В тот же миг лампочка моргнула, погасла и тут же снова загорелась – тускло, с напряжением: сработали системы аварийного обеспечения. За окном стало абсолютно темно. Весь приёмный покой заговорил, зашевелился.
– Напротив тоже.
– И фонари.
– Вот это повезло так повезло!
– М-м, – протянул Чуров, глядя на экран мобильника. – И сети нет. Масштабный какой-то блэкаут, похоже.
– Поехали домой, – сказала Байя. – Схваток нет почти, тут всё равно не возьмут, и Вика дома испугается без света. А утром на Леснозаводскую попробуем.

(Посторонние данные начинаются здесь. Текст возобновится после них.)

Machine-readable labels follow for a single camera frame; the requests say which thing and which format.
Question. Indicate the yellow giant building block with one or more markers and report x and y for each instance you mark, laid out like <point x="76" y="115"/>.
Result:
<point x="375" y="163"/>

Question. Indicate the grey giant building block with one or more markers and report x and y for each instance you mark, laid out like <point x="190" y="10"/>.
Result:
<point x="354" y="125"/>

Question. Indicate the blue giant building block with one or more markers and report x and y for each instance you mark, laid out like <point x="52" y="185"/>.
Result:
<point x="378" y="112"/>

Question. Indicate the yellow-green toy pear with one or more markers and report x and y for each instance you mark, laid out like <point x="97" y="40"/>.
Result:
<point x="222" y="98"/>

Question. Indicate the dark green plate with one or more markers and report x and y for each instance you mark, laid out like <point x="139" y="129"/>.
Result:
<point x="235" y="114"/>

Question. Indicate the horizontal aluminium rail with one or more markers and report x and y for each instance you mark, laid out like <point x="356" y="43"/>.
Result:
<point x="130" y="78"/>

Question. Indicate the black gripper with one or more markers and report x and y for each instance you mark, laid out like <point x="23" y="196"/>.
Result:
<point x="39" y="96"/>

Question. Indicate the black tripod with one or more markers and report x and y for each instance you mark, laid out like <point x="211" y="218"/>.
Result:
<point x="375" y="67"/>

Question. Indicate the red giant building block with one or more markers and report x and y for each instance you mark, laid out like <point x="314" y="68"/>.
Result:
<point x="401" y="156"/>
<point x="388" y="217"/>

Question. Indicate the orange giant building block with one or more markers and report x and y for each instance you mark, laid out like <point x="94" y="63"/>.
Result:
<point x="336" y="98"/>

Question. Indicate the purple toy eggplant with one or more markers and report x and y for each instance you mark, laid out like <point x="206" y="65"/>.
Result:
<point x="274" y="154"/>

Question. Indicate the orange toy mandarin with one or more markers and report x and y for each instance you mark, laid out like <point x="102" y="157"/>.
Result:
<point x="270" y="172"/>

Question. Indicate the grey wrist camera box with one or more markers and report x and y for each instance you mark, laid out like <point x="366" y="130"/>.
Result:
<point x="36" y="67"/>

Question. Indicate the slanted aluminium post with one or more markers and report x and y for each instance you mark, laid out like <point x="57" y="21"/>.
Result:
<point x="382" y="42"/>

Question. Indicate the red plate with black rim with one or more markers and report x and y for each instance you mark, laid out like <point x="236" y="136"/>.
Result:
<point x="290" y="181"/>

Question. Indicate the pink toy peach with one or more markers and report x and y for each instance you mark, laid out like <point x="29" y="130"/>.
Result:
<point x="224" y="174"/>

Они вышли в метель и отправились ловить машину или маршрутку на проспект. Снаружи творилось невообразимое. Снежную пыль лепило в лицо, в глаза, задувало под воротник. Ноги увязали в сугробах. Чуров поддерживал Байю, они вместе брели к проспекту, сильно наклонившись. Небо переменило цвет: когда ехали туда, оно было, как обычно в метель, красным, его подсвечивал город. Теперь оно стало мутно-серым. Неосвещённый город тоже враз стал совершенно другим. Вдалеке, на проспекте, мелькали фары, но дома стояли чёрные, окна казались провалами. Кое-где в них мелькал огонь свечи или слабое пятно фонарика.
На углу их нагнала такая же заснеженная фигура.
– Не в курсе, что случилось? – окликнул человек, поравнявшись с ними. – Сети нет!
– Не знаю! Авария какая-то! – крикнул Чуров в ответ.
Из-за метели слов было почти не слышно.
У слепого светофора они остановились. Чуров вытянул руку, что было само по себе непросто. Их сносило. Они услышали грохот: ветер наполовину оторвал лист жести с рекламного щита, и теперь он болтался и громыхал на ветру. Деревья в сквере гнулись, ветки трещали, но видно было плохо из-за сильной метели. Чуров понимал, что их самих тоже не видно, разве что вблизи. Город терял привычные контуры, координаты: уже не так важно казалось, где тротуар, а где мостовая, не было видно ни дальней перспективы, ни крыш домов. Круг смыкался близко-близко – он, Чуров, столбик ограды, Байя, мутный свет фар в десяти метрах от него.
Впервые Чуров подумал о том, что, кажется, эта метель сильнее всех виденных им метелей, а это значит, что она легко может стать и ещё сильнее – настолько сильнее, что его опыт в подобных делах ничего ему не подскажет. Может, надо было остаться в роддоме. Может, сейчас ветром начнёт переворачивать машины. Или насыплет сразу столько снега, что с головой их занесёт.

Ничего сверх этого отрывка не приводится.